The FBI conducted 3.7 million background checks last month. According to the latest figures, this is the highest total since the introduction of the national instant verification system for buyers in 1998 and 1.1 million higher than in March 2019.
The period from March 17th to 21st was a particularly busy time for the background check system. More than 210,000 checks were carried out on March 21 alone, the record for a single day.
The March figure also surpassed the previous high of 3.3 million in December 2015 after the Obama administration raised the prospect of restricting its weapons of attack after the mass shootings in San Bernardino, California.

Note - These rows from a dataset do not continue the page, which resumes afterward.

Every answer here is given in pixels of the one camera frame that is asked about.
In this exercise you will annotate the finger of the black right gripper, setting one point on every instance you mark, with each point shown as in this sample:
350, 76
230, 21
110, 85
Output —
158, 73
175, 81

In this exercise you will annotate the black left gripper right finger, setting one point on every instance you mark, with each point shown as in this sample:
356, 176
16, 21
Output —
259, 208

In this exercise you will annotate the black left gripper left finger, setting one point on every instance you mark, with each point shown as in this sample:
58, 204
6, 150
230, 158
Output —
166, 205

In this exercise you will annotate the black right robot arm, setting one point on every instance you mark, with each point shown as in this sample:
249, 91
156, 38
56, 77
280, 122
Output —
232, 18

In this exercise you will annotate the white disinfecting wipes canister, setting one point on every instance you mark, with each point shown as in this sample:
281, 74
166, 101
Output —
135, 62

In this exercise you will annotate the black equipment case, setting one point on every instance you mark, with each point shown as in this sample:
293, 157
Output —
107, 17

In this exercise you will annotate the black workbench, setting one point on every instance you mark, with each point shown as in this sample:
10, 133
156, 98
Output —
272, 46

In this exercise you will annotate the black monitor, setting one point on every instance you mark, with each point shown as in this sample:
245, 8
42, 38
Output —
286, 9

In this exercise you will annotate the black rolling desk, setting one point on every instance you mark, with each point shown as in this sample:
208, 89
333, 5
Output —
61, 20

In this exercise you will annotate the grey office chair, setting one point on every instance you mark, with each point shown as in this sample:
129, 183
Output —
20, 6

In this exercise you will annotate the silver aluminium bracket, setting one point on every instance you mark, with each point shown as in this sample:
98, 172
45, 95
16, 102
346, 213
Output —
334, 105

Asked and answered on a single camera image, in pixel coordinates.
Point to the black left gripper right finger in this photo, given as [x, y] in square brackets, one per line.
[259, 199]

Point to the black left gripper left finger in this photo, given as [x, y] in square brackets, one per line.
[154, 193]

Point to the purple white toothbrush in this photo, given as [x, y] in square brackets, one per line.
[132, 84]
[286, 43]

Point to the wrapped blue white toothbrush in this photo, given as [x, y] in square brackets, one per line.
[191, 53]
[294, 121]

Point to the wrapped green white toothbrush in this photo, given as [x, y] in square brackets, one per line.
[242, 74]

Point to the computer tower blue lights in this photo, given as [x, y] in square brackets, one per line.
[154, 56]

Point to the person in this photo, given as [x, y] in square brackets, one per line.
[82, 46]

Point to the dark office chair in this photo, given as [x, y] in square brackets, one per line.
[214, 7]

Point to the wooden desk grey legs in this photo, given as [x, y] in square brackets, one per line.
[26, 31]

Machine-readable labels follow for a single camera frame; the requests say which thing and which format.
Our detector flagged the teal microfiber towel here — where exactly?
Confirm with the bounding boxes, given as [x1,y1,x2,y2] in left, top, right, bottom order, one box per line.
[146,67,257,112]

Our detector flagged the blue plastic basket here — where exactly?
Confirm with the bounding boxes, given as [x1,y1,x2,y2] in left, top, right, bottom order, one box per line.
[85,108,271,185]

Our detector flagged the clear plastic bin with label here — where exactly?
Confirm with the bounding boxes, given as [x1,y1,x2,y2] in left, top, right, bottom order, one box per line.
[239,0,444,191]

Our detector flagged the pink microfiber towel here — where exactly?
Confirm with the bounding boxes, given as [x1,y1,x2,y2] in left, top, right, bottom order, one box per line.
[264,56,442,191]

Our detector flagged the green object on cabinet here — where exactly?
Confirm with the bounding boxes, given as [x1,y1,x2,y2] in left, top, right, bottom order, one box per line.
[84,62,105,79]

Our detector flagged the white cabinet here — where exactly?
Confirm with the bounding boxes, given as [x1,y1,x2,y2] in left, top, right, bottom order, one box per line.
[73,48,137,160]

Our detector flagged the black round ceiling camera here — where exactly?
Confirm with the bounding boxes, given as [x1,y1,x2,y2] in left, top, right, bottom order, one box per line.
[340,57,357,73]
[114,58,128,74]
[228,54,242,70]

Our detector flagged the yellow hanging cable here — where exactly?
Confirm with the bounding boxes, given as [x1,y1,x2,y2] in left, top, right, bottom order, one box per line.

Small Arms Analytics and Forecasting, a consultancy that tracks the arms market, said that inquiries to the background inspection system in March resulted in nearly 2.6 million weapons sold. The share of pistol sales was the highest ever, with almost twice as many sold as rifles and shotguns.
“We saw an absolutely huge boost in the sale of small arms,” said Jürgen Brauer, chief economist of the company. “They vary from state to state, but an unprecedented boost in the purchase of small arms for the entire nation.”
Andrew Arulanandam, a spokesman for the National Rifle Association, said the pandemic worried many Americans that they could not rely on the police to protect them.
“People are concerned that law enforcement is underutilized and only responds to selected calls,” he said. “They realize that it is up to them to defend themselves and their families when bad things happen.”
An industry representative who did not want to be named, said arms dealers report that many of the sales were made to first-time buyers in March. A dealer in New York, who saw the rise before a nationwide order to close, said she had many more customers than usual.
Some cities and states tried to involve arms dealers in ordering local companies to shut down during the pandemic. In response to lobbying by gun rights groups, the Department of Homeland Security added firearms-related personnel to the essential labor list, which is only advisory.
Some states, including New York, Massachusetts, and New Mexico, still chose to close arms stores, although some dealers continued to sell online. In Washington State, Governor Jay Inslee removed arms dealers from the list of major companies, but some dealers remained open. Closing orders elsewhere have led to a series of lawsuits arguing that their closure violates the second amendment.
Weapons control groups have supported the orders to close. “There is no constitutional right to buy or sell weapons immediately, and there is certainly no right to spread coronavirus when buying or selling weapons,” said Kris Brown of the Brady campaign.